Print, in exact form, the lines below from the one containing "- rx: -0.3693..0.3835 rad" through the one containing "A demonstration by", and omit all others.

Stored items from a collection
»»
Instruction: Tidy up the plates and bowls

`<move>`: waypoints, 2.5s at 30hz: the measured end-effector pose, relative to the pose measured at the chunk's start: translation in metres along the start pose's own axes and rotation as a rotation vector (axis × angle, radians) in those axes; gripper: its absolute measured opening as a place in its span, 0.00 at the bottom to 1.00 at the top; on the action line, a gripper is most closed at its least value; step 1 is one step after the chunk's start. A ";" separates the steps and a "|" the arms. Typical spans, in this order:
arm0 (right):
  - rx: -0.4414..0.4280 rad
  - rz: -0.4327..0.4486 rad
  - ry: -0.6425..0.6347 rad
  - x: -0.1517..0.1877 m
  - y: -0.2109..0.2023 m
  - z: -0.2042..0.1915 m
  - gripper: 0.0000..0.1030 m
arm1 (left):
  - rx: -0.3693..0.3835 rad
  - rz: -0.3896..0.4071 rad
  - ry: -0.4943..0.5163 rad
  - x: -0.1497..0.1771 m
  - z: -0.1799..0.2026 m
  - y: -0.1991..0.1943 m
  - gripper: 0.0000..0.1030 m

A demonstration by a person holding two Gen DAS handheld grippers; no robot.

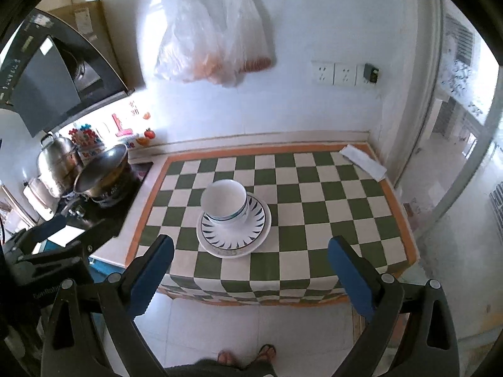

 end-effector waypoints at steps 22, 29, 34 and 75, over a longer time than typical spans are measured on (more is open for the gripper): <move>0.059 0.066 0.044 0.047 -0.073 -0.040 0.98 | -0.003 0.041 0.031 0.040 -0.043 -0.062 1.00; 0.072 0.072 0.043 0.053 -0.078 -0.044 0.99 | 0.007 0.054 0.029 0.041 -0.048 -0.068 1.00; 0.079 0.072 0.042 0.054 -0.079 -0.043 0.99 | 0.011 0.061 0.034 0.041 -0.050 -0.071 1.00; 0.083 0.063 0.037 0.049 -0.070 -0.032 0.99 | 0.024 0.051 0.034 0.042 -0.054 -0.068 1.00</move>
Point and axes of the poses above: each gripper's, at about its wrist camera, not at the fingertips, and y roughly the way its jaws point, z to its right, x to its underside, the point moved 6 cm from there along y, roughly the way its jaws point, and after that the axes turned 1 degree about z, right-handed, at the moved point
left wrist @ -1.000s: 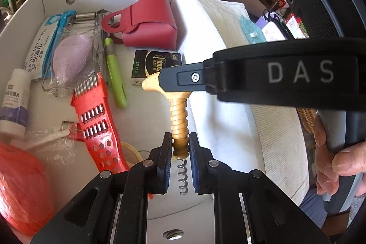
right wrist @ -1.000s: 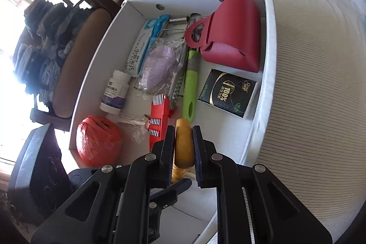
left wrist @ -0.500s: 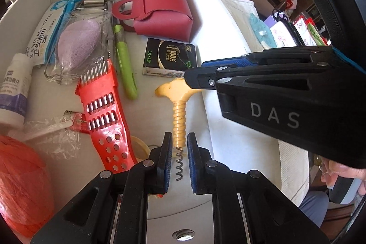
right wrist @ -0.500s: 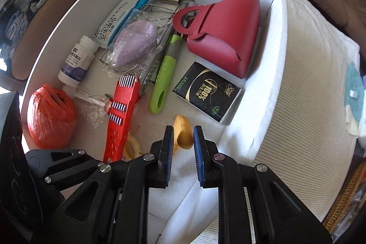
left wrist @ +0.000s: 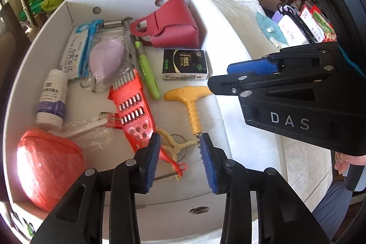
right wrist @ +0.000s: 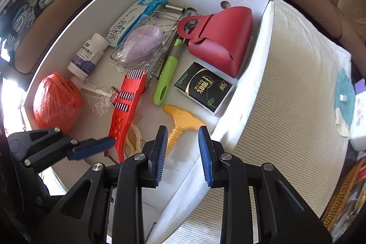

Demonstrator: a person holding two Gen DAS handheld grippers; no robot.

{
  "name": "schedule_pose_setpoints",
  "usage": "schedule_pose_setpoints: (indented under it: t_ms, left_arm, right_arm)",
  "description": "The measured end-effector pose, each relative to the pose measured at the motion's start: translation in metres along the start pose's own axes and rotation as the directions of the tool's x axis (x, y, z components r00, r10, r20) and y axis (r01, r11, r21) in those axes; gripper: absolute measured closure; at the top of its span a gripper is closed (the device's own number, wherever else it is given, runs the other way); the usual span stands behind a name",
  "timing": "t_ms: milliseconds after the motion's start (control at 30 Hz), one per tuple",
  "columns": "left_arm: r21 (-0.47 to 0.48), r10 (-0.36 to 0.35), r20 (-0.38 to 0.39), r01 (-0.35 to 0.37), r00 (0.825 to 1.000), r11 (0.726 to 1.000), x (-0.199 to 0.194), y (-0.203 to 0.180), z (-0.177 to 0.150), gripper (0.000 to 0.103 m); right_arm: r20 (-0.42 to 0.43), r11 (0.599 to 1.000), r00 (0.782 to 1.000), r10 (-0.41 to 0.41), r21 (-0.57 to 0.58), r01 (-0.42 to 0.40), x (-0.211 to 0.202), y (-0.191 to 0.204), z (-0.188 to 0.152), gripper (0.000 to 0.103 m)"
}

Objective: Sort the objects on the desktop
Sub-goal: 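Lower the corkscrew into the box and open the right gripper, then withdraw the right gripper from the box back over the table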

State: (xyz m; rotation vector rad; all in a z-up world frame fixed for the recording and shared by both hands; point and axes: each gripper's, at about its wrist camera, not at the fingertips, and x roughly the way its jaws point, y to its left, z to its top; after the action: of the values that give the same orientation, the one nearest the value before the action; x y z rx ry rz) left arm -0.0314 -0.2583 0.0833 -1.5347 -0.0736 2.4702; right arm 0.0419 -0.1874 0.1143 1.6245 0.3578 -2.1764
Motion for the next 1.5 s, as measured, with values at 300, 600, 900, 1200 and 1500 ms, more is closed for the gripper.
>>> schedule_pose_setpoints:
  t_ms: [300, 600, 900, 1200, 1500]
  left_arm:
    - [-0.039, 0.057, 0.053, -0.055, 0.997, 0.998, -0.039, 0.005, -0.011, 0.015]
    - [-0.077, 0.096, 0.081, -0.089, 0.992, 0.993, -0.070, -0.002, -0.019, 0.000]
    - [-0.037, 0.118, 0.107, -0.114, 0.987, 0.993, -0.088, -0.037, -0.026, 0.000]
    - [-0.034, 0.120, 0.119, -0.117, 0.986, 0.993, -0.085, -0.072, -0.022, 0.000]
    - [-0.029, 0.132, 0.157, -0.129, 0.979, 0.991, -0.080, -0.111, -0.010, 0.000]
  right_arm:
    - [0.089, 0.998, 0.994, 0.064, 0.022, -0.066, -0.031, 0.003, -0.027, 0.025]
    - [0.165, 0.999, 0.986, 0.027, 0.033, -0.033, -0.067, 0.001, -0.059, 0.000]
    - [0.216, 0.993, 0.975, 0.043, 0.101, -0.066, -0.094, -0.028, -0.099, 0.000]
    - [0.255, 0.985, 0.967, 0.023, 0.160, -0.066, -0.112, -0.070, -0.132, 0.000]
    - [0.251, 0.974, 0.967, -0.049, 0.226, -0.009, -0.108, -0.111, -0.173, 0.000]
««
### [THE ANSWER]
  - rx: -0.3693..0.3835 rad
  - rz: -0.3896..0.4071 rad
  - ry: -0.4943..0.5163 rad
  - x: -0.1497..0.1771 m
  - z: -0.1799..0.2026 m
  - y: -0.1991..0.1943 m
  - gripper: 0.0000..0.1030 m

A demonstration by a person holding two Gen DAS handheld grippers; no robot.

The required output has been given in full.